Differential modulation of human multinegative (CD3 − 4 − 8 − ) thymocyte proliferation by monoclonal antibodies to CD45RA or to CD45

Summary Human multinegative (CD3 − 4 − 8 − 19 − ; MN) thymocytes proliferate optimally in response to anti‐CD2 plus anti‐CD28 mAb plus PMA or IL‐7. The role of CD45 was assessed by the addition of mAb to a CD45 common determinant, or to CD45RA. MN thymocytes are unresponsive to anti‐CD2 mAb. Co‐stimulation with anti‐CD45RA generated 1.6–5.7‐fold enhancement of a proliferative response, with maximal enhancement by cross‐linkage of CD45RA molecules.
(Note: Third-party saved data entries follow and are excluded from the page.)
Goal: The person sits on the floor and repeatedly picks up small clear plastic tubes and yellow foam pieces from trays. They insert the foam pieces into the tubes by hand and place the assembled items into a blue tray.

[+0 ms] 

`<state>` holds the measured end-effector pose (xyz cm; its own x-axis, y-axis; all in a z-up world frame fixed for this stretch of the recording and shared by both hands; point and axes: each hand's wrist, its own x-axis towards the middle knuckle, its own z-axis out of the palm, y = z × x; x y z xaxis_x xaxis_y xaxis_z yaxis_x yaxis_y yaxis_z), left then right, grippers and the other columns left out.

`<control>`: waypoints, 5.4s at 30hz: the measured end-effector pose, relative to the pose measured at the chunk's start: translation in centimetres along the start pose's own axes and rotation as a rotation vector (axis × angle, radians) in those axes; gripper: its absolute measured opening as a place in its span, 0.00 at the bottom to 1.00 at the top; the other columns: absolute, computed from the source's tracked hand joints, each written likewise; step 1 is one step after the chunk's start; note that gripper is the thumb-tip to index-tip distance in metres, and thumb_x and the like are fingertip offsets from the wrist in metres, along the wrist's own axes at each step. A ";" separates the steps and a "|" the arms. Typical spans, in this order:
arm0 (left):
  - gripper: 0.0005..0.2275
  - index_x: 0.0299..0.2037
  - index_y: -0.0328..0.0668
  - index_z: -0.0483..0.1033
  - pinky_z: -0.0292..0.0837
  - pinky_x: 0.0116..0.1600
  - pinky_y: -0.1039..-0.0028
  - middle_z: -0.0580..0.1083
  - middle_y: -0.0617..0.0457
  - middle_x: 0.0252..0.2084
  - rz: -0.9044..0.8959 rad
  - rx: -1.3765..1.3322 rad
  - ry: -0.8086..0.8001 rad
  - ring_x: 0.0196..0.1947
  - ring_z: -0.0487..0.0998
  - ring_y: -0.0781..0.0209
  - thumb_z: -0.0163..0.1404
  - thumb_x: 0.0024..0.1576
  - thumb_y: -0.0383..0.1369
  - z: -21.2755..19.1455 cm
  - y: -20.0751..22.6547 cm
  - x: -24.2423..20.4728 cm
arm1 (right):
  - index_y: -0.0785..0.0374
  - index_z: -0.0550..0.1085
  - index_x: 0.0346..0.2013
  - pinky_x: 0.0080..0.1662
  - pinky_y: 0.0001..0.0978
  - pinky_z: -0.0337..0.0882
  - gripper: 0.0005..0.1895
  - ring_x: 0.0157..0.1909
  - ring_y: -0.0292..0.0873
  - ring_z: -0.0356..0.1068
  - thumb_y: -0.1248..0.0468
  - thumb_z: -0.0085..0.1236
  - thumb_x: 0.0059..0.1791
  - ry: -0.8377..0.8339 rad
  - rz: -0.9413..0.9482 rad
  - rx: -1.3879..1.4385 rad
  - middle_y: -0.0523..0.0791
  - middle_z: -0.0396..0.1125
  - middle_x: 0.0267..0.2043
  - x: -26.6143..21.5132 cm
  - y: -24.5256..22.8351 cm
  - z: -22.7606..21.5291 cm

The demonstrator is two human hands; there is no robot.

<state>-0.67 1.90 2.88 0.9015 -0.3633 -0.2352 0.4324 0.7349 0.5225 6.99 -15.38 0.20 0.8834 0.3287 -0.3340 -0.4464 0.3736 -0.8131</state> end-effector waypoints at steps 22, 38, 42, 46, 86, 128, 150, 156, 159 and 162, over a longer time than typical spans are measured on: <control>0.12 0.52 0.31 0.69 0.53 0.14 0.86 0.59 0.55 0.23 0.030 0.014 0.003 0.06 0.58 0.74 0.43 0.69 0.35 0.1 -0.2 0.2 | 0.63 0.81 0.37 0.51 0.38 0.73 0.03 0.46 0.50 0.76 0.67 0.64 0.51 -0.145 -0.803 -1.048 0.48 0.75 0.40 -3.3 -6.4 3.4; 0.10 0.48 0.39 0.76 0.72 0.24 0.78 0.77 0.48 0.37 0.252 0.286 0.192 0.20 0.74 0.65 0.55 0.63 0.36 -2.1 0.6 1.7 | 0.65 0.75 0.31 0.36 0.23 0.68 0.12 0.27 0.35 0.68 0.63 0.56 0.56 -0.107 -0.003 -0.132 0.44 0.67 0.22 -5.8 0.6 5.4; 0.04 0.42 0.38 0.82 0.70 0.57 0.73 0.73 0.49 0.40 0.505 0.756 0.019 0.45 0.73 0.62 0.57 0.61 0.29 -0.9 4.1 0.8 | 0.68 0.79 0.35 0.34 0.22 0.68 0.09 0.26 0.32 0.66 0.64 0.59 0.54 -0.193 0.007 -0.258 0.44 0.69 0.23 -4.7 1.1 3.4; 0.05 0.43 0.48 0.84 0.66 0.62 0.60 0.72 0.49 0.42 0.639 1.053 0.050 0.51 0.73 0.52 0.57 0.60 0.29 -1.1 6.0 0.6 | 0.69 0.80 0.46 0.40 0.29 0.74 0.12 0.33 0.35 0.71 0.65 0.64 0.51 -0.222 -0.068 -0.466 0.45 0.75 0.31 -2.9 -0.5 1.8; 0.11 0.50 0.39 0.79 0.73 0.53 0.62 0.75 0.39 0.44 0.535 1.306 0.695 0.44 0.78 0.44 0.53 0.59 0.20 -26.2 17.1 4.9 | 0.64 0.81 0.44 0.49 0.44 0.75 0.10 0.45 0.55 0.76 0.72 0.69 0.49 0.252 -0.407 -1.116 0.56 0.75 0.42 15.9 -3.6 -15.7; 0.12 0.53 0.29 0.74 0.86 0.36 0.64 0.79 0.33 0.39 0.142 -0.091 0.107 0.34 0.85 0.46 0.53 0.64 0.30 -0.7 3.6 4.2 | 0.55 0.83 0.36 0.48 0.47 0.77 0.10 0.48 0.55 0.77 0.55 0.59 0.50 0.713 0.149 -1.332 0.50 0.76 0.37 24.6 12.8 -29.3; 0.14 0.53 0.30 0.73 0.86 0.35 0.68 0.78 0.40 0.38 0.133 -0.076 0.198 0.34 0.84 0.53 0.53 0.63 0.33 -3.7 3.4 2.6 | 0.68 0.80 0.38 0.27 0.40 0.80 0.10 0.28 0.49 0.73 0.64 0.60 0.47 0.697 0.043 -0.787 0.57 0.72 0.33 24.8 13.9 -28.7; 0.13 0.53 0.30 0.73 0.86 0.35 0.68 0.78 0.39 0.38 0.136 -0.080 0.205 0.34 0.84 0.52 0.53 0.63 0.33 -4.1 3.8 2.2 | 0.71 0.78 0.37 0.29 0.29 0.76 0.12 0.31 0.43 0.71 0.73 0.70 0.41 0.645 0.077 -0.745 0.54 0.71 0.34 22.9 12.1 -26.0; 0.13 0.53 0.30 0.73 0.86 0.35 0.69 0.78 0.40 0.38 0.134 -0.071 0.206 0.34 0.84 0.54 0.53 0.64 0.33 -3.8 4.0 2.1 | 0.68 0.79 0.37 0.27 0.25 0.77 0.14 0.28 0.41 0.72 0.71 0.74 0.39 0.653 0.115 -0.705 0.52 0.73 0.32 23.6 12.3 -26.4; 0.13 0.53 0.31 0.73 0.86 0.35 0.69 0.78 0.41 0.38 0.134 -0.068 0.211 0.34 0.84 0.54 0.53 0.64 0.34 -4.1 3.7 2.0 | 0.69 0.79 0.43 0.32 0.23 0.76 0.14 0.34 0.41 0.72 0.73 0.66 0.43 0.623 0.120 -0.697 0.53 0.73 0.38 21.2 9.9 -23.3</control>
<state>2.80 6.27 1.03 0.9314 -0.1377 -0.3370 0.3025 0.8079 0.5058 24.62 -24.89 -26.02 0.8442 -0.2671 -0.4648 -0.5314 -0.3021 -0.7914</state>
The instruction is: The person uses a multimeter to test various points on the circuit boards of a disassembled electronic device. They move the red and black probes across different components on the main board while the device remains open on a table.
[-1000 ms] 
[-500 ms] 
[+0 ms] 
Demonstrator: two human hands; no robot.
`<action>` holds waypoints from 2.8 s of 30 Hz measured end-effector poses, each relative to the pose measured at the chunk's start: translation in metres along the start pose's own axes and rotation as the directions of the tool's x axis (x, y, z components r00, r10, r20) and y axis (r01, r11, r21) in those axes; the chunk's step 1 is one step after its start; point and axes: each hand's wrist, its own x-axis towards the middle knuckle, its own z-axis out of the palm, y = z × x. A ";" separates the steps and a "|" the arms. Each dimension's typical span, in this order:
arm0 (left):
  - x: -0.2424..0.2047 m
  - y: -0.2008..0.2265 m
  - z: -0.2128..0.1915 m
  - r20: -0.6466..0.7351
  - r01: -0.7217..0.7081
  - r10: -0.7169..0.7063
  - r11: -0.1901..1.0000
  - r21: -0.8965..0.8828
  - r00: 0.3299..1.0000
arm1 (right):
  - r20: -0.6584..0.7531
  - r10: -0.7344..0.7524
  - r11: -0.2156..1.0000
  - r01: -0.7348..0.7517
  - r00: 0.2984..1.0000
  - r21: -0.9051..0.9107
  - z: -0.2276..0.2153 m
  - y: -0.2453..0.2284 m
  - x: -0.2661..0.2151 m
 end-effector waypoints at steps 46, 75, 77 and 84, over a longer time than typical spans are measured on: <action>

The response to anti‐CD2/28 mAb was reproducibly enhanced only by immobilized anti‐CD45RA. Cross‐linking of CD45RA and CD28 through the use of heteroconjugates of mAb did not enhance the co‐stimulation by CD45RA. The most marked enhancement by anti‐CD45RA occurred in suboptimal activation conditions. In contrast, the response to anti‐CD2 or anti‐CD2/28 was inhibited by mAb to CD45 common determinants (anti‐CD45) in the presence or absence of PMA or IL‐7, with the most profound inhibition (6–8‐fold) detected in optimal proliferative conditions. Cross‐linking of CD45 and CD28 through heteroconjugates of mAb was required as soluble anti‐CD45 or immobilized anti‐CD45 were unable to mediate inhibition. This inhibitory effect of (anti‐CD45 × 28) was specific to MN thymocytes as no inhibition was detectable when peripheral blood T cells were treated with anti‐CD2/28 and the same heteroconjugate. The differential effects of anti‐CD45 and anti‐CD45RA may reflect either CD45 heterogeneity on MN thymocytes, or the physical modulation of a single CD45 molecules by interactions at different epitopes, and the avidity of the relevant CD45 mAb for thymocyte CD45 isoforms may play a role. We conclude that the molecular associations between signal transduction molecules on progenitor thymocytes differ significantly from those assembled on peripheral blood T cells.